God will help me. I shall revenge myself on this man. I have sworn
it - I will keep my word! Go, sir, and tell this to your king; tell
him to beware of Barbarina. Greater, bolder, more magnanimous than
he, I warn him! Cunningly; slyly, unwarned, by night I was fallen
upon by spies, and dragged like a culprit to Berlin."

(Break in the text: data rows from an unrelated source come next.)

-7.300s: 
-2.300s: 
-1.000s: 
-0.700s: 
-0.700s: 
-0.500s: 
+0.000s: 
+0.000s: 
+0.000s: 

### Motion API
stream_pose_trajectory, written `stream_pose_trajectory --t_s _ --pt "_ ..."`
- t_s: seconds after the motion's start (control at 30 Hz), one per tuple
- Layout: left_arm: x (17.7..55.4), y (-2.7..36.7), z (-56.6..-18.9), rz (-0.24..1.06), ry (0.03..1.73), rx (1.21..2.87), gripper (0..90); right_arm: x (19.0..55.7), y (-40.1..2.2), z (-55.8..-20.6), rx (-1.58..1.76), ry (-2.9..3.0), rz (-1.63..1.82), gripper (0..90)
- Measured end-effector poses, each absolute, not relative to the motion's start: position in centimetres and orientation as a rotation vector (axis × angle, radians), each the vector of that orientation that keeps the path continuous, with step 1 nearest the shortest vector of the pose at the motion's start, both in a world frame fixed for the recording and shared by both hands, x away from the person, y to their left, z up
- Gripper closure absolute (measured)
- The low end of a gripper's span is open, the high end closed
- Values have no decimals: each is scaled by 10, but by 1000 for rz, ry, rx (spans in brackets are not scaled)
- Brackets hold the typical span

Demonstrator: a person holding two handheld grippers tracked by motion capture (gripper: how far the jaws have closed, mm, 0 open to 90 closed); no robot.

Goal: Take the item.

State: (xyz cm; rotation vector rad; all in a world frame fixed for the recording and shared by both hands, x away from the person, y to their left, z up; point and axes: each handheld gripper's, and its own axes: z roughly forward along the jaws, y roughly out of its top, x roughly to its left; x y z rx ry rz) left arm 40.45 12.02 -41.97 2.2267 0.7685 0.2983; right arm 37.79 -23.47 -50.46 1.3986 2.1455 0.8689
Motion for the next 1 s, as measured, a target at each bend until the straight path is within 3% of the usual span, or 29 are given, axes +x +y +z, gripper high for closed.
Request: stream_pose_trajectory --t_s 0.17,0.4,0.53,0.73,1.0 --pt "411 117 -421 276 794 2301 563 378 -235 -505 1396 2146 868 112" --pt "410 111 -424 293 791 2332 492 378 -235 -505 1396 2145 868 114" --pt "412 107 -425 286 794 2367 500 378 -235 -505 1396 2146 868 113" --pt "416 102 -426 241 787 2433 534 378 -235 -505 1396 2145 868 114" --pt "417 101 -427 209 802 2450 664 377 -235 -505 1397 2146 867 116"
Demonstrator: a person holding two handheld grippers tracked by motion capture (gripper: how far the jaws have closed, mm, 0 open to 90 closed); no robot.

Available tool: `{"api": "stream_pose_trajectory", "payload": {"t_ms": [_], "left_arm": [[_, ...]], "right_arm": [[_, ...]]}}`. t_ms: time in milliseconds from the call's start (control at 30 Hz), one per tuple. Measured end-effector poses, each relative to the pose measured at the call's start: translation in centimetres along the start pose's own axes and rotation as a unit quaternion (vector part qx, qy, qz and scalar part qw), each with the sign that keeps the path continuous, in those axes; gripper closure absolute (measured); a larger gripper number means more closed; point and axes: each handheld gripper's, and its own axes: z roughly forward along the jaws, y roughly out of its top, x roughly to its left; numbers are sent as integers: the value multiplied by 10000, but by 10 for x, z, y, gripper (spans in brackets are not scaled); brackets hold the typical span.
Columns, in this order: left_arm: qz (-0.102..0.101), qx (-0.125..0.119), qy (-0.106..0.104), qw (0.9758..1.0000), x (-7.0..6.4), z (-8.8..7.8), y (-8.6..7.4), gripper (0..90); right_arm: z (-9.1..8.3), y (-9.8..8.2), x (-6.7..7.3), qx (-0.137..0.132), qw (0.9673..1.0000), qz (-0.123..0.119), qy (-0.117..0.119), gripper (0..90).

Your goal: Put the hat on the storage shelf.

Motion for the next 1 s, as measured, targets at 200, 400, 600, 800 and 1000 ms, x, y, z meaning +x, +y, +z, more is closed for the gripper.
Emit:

The king had no wish to put an end to this piquant scene; he was
only accustomed to the voice of praise and of applause; it was a
novelty, and therefore agreeable to be so energetically railed at
and abused.

"Do you not fear that the king will be angry when I repeat your
words?"

"Fear! What more can your king do, that I should fear him? Yes, he
is a king; but am not I a queen? This paltry kingdom is but a small
portion of the world, which is mine, wholly mine; it belongs to me,
as it belongs to the eagle who spreads her proud wings and looks
down upon her vast domains; he has millions in his treasury, but
they are pressed from the pockets of his poor subjects; he requires
many agents to collect his gold, and his people give it grudgingly,
but my subjects bring their tribute joyfully and lay it at my feet
with loving words. Look you! look at these two little feet: they are
my assessors; they collect the taxes from my people, and all the
dwellers in Europe are mine. These are my agents, they bring me in
millions of gold; they are also my avengers, by their aid I shall
revenge myself on your barbaric king."

She leaned back upon the pillows and breathed audibly, exhausted by
her wild passion. The king looked at her with wonder. She was to him
a rare and precious work of art, something to be studied and
worshipped. Her alluring beauty, her impetuous, uncontrolled
passions, her bold sincerity, were all attractions, and he felt
himself under the spell of her enchantments. Let her rail and swear
to be revenged on the barbarian. The king heard her not; a simple
gentleman stood before her; a man who felt that Barbarina was right,
and who confessed to himself that the king had forgotten, in her
rude seizure, that this Barbarina was a woman - forgotten that he, in
all his relations with women, should be only a cavalier.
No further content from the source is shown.